This year’s Life is Beautiful Mass Oct. 19 will honor two women who have spent their lives helping others live theirs.
Judy Crowninshield will receive the Culture of Life Medal. A parishioner of St. John the Evangelist in Severna Park, she has spent 40 years – 20 of those years as director – at Women’s Care Mary’s Center helping women choose life for their unborn babies.
Ellen Salter of Michigan will receive the Life is Beautiful Award. A Catholic Speakers Organization pro-life speaker, Salter gives presentations about the blessing her 22-year-old daughter Meghan has been to her family and the world. Meghan has been unable to eat, speak, move or breathe on her own since she was an infant.
Both women will be recognized during the Mass, which will be celebrated by Archbishop William E. Lori at the Basilica of the National Shrine of the Assumption of the Blessed Virgin Mary in Baltimore. The Mass is held in October as it is Respect Life Month.
Judith Crowninshield – Culture of Life Medal
Sitting in the Women’s Care Mary’s Center’s conference room in Glen Burnie, Crowninshield, who officially retired from her position as director in August, still keeps busy at the center, helping with the nonprofit’s gala and wherever else she is needed.

“I’m the 12th of 15 children and the only one who didn’t have children,” Crowninshield said. “God had something else in mind. I am happy to do what I can for Mary’s Center. I am grateful that I could. It has been a passion.”
For Crowninshield, the work done at Mary’s Center is “God’s work.”
“Killing is wrong,” Crowninshield said. “There is not any good reason for somebody to have an abortion. Really, there is not.”
Women who come to Mary’s Center are provided free pregnancy tests and limited ultrasounds. They are given information on the numerous services available to them, from adoption to keeping the child.
“We are there for them. We are there to help them,” Crowninshield said. “The ultrasounds, when a woman sees, it does make a difference if they see the baby in the womb. When they hear that heartbeat, it’s natural. It is unnatural for a mother to kill her baby.”
Mary’s Center continues helping mothers once the baby is born by providing free clothing, diapers, wipes, formula, car seats and more.

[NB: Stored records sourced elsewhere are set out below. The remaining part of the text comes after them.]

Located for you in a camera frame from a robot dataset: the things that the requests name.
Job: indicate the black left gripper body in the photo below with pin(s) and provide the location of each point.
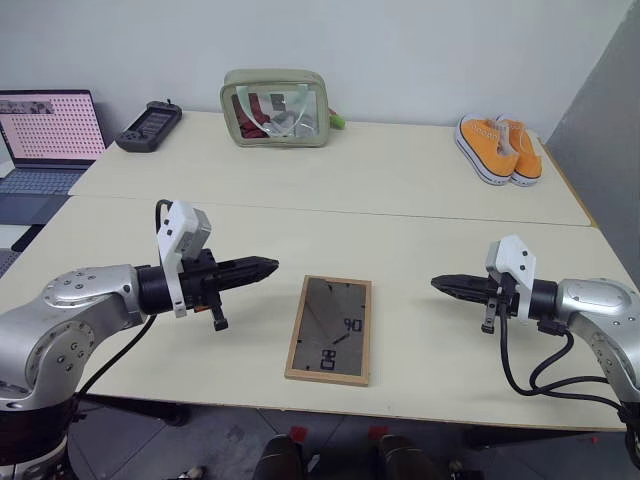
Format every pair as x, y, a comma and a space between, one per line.
200, 282

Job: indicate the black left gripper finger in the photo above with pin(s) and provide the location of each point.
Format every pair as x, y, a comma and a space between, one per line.
247, 266
245, 280

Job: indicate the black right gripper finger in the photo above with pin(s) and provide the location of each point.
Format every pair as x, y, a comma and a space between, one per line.
470, 294
462, 281

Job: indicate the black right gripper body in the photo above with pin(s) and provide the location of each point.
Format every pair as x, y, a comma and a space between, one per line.
506, 300

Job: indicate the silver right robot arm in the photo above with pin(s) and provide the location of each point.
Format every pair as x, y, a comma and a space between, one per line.
595, 305

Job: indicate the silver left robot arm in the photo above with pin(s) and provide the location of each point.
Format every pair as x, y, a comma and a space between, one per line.
75, 310

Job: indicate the open laptop computer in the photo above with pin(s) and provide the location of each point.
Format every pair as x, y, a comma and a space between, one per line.
50, 135

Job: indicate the clear green-trimmed pouch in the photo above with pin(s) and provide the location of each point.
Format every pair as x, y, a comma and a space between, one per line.
275, 142

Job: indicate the orange canvas sneaker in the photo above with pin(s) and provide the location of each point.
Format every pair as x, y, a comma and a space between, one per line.
487, 150
529, 162

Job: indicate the black table base bar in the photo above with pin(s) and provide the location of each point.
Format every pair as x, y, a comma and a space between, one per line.
145, 409
540, 439

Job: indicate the red cloth item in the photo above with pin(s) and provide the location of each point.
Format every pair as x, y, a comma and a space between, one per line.
249, 127

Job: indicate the black handheld controller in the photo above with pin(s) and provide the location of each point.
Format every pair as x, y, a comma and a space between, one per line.
149, 127

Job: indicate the green plush item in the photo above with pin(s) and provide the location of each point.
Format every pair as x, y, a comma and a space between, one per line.
338, 120

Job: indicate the dark rounded shape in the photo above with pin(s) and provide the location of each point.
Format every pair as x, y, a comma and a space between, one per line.
280, 457
400, 457

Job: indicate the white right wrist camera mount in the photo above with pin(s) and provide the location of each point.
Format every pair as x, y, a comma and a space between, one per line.
515, 260

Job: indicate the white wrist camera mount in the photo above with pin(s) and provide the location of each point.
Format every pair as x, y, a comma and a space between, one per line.
515, 260
175, 235

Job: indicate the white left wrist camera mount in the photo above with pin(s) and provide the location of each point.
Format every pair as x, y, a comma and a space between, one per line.
175, 235

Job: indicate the wooden picture frame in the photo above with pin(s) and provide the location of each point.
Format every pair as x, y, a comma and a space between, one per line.
330, 320

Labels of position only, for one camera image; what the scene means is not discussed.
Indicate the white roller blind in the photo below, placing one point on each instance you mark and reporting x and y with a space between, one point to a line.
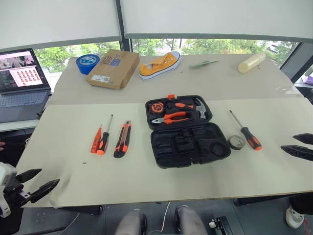
215 17
58 19

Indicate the black floor device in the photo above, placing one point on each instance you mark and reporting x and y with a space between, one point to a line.
222 226

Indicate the purple object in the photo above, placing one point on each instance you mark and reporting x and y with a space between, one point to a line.
309 80

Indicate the beige paper table cover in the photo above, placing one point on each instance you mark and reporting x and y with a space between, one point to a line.
97 176
195 83

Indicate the bystander bare hand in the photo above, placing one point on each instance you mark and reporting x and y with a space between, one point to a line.
1 145

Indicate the orange black utility knife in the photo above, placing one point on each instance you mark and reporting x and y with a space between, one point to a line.
123 139

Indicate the yellow canvas shoe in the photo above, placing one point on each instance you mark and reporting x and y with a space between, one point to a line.
159 67

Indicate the orange tester screwdriver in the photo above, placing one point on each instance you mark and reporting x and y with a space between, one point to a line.
95 143

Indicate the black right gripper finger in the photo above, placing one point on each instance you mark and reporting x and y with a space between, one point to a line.
300 151
305 138

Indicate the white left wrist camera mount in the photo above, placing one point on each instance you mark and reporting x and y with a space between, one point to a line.
5 172

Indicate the black tool case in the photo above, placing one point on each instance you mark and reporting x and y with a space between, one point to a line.
185 144

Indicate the open laptop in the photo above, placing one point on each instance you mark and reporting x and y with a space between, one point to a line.
22 98

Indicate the cream cylinder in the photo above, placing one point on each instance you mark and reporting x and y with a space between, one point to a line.
252 63

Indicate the black trouser leg of bystander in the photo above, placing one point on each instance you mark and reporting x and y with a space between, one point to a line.
303 202

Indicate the claw hammer with orange grip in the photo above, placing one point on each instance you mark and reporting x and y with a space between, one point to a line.
201 110

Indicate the black table foot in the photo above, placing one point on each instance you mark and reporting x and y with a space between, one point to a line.
259 200
83 210

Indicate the blue tape roll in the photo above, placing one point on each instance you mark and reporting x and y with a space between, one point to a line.
84 64

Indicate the dark window pillar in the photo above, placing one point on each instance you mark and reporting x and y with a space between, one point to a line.
123 44

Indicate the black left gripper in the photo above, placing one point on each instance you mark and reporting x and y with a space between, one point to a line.
14 192

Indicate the green plastic tool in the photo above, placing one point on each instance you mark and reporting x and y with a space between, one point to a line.
201 64

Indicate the white sneaker of bystander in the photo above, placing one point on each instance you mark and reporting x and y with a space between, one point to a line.
294 218

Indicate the orange black tape measure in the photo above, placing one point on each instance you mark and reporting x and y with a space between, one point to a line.
157 108

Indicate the grey rounded shape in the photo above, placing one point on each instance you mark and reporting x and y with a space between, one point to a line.
189 221
130 224

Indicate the brown cardboard box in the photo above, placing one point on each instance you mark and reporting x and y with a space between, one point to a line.
115 71

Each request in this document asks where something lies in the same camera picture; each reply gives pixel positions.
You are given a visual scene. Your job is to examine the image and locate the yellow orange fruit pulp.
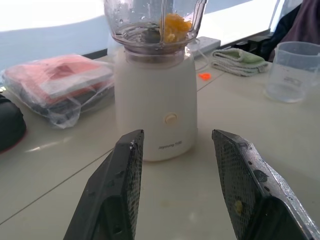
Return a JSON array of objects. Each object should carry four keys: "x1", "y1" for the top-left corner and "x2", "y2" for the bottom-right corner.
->
[{"x1": 159, "y1": 13, "x2": 194, "y2": 44}]

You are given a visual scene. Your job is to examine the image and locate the white power cable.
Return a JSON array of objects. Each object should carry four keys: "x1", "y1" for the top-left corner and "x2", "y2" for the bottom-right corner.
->
[{"x1": 191, "y1": 38, "x2": 210, "y2": 74}]

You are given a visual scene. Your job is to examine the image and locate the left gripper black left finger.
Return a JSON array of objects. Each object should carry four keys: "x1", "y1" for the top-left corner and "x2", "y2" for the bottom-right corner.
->
[{"x1": 62, "y1": 129, "x2": 146, "y2": 240}]

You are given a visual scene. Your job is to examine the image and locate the clear plastic measuring cup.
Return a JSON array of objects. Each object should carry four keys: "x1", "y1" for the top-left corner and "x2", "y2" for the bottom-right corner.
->
[{"x1": 263, "y1": 41, "x2": 320, "y2": 104}]

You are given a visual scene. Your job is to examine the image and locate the white blender base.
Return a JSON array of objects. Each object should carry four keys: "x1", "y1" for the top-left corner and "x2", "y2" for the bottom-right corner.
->
[{"x1": 114, "y1": 46, "x2": 201, "y2": 162}]

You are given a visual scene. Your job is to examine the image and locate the pink cloths in plastic wrap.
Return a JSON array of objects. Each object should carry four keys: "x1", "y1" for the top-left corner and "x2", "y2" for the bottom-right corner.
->
[{"x1": 1, "y1": 53, "x2": 116, "y2": 130}]

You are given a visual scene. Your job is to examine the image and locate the dark purple fabric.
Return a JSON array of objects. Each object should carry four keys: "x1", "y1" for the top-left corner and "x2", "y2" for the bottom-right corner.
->
[{"x1": 259, "y1": 0, "x2": 320, "y2": 62}]

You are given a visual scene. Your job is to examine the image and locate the black fabric bag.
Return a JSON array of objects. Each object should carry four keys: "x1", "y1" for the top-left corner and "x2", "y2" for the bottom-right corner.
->
[{"x1": 0, "y1": 93, "x2": 28, "y2": 154}]

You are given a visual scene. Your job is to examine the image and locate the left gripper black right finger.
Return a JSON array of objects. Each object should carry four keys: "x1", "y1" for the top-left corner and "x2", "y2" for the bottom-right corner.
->
[{"x1": 211, "y1": 128, "x2": 320, "y2": 240}]

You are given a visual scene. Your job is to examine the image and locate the green and white folded towel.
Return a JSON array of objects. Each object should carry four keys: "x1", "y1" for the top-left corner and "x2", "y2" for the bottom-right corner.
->
[{"x1": 211, "y1": 47, "x2": 269, "y2": 77}]

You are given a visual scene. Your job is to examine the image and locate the black equipment beside table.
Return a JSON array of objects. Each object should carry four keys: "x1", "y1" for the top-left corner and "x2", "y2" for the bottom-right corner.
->
[{"x1": 230, "y1": 31, "x2": 273, "y2": 55}]

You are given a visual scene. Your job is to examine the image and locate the clear blender jar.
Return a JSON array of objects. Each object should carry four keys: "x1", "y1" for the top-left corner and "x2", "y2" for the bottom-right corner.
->
[{"x1": 103, "y1": 0, "x2": 209, "y2": 64}]

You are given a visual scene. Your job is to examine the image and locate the white power strip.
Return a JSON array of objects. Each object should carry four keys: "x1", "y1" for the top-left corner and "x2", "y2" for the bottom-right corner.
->
[{"x1": 186, "y1": 35, "x2": 222, "y2": 58}]

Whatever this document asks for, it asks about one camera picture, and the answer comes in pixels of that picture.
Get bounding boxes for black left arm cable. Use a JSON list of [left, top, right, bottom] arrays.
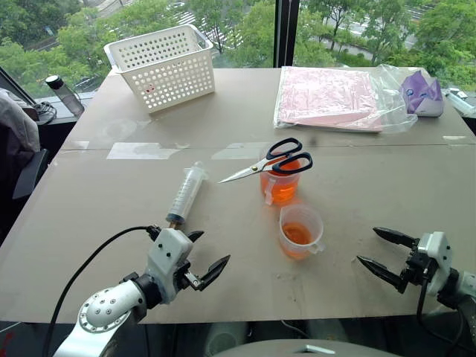
[[41, 224, 162, 357]]

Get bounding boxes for clear plastic item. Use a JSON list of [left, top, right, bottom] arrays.
[[443, 86, 476, 117]]

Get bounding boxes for black device with cords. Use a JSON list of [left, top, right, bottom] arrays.
[[31, 100, 58, 125]]

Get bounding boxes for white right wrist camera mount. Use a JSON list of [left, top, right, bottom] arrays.
[[416, 231, 454, 298]]

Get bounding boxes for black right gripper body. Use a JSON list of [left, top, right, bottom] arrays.
[[399, 239, 440, 286]]

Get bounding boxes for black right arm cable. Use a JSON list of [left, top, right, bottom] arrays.
[[416, 268, 468, 355]]

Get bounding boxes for small clear measuring cup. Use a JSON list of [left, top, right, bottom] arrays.
[[278, 203, 326, 260]]

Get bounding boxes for clear plastic syringe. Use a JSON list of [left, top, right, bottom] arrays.
[[165, 161, 208, 229]]

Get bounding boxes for white tape patch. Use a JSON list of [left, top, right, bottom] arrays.
[[106, 141, 180, 161]]

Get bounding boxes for pink paper pack in plastic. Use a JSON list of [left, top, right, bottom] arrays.
[[273, 65, 419, 135]]

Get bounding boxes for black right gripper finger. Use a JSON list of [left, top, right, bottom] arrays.
[[356, 255, 409, 295], [372, 227, 420, 248]]

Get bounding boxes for white perforated plastic basket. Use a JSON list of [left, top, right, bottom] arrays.
[[103, 24, 216, 115]]

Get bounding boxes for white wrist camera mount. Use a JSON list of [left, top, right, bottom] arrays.
[[146, 228, 195, 304], [416, 231, 454, 298]]

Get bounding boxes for black chair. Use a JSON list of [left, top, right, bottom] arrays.
[[12, 147, 51, 201]]

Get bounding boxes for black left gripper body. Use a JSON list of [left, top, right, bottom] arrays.
[[173, 260, 205, 292]]

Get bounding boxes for large clear measuring cup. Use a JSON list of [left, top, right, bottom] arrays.
[[259, 147, 301, 205]]

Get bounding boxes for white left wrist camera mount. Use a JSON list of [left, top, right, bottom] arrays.
[[146, 228, 195, 304]]

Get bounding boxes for black window pillar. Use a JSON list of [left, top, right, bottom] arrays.
[[273, 0, 300, 69]]

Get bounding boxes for black handled steel scissors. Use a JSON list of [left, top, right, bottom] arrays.
[[218, 138, 314, 184]]

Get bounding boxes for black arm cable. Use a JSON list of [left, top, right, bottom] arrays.
[[41, 224, 162, 357], [416, 268, 468, 355]]

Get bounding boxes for clear bottle with black cap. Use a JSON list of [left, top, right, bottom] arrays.
[[45, 74, 86, 119]]

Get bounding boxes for grey cloth on chair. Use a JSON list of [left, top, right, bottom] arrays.
[[0, 88, 41, 178]]

“We can’t be everything to everybody,” Crowninshield said. “We feel like this is a wonderful place to serve God’s people. It’s a nice place to be.”
Crowninshield, according to Linda Rhinehart, a Mary’s Center board member, is “the face of Mary’s Center.”
“So many people know her and come to Mary’s Center because of that connection,” Rhinehart said. “She is a kind and gentle person. I know her as wanting the best for Mary’s Center and for everyone that volunteers and for the babies. The babies and saving lives.”
As to the award, Crowninshield is “really honored.”
“It was totally unexpected,” Crowninshield said. “I always say we’re doing God’s work here. As long as we’re doing what he tells us, he sends us what we need.”
Ellen Salter – Life is Beautiful Award
When Ellen Salter felt Jesus and the Blessed Virgin Mary asking her in prayer if she would be willing to carry a child with special needs, she did not hesitate to say “yes.”
“He did not reveal what my joys or sufferings would be,” Salter wrote in an email. “To be clear, I did not ask Jesus or my Mother Mary what these sufferings would be, I simply trusted them.”

To her surprise, her fourth child, daughter Meghan, was born healthy. Within a few short months, however, her health began to decline. Meghan, now 22, cannot breathe, speak, move or eat on her own.
“Even in the midst of carrying this cross, she brings souls closer to God without even speaking a word,” Salter wrote. “Meghan has brought people back to their faith, back to confession and helped deepen their relationship with Christ.”
Salter now shares the story of Meghan’s life with audiences, speaking at pro-life conferences, Legatus Chapter dinners, Catholic medical conferences and Catholic parishes and schools.
“Speaking to one person or an auditorium full of God’s children brings my suffering to a redemptive state in order to save souls for God, and yet not through any merit of my own. It helps me to grow closer to God,” Salter said. “Also, helping others to bear their cross makes my heart burst with joy; it brings me much fulfillment in knowing that Jesus is pleased.”
Salter’s Baltimore appearance will be her first since her husband Mike Salter’s death in December. When Mike was diagnosed with cancer in July 2023, she was flooded with speaking requests but could not honor them.
“For a year and a half, I just took care of both of them with every breath I had,” Salter said. “I don’t go around searching. This is what God wants me to do.”
She admitted, however, that the Baltimore visit will be challenging.
“Nothing comes into fruition unless God wills it,” Salter said. “Although this opportunity will surface great pain in verbalizing our family’s loss, the goal is to bring those who are also suffering a loss into the fullness of faith and trust in God’s plan.”
It is God and her love for Jesus who gives her strength and the gifts to continue, she said, noting that iIt is the “unfailing power of the God-given gift” of his grace that guides her heart.
“I lean daily into Jesus to help strengthen me and give me courage,” she said. “For when I am weak, Jesus is my strength.”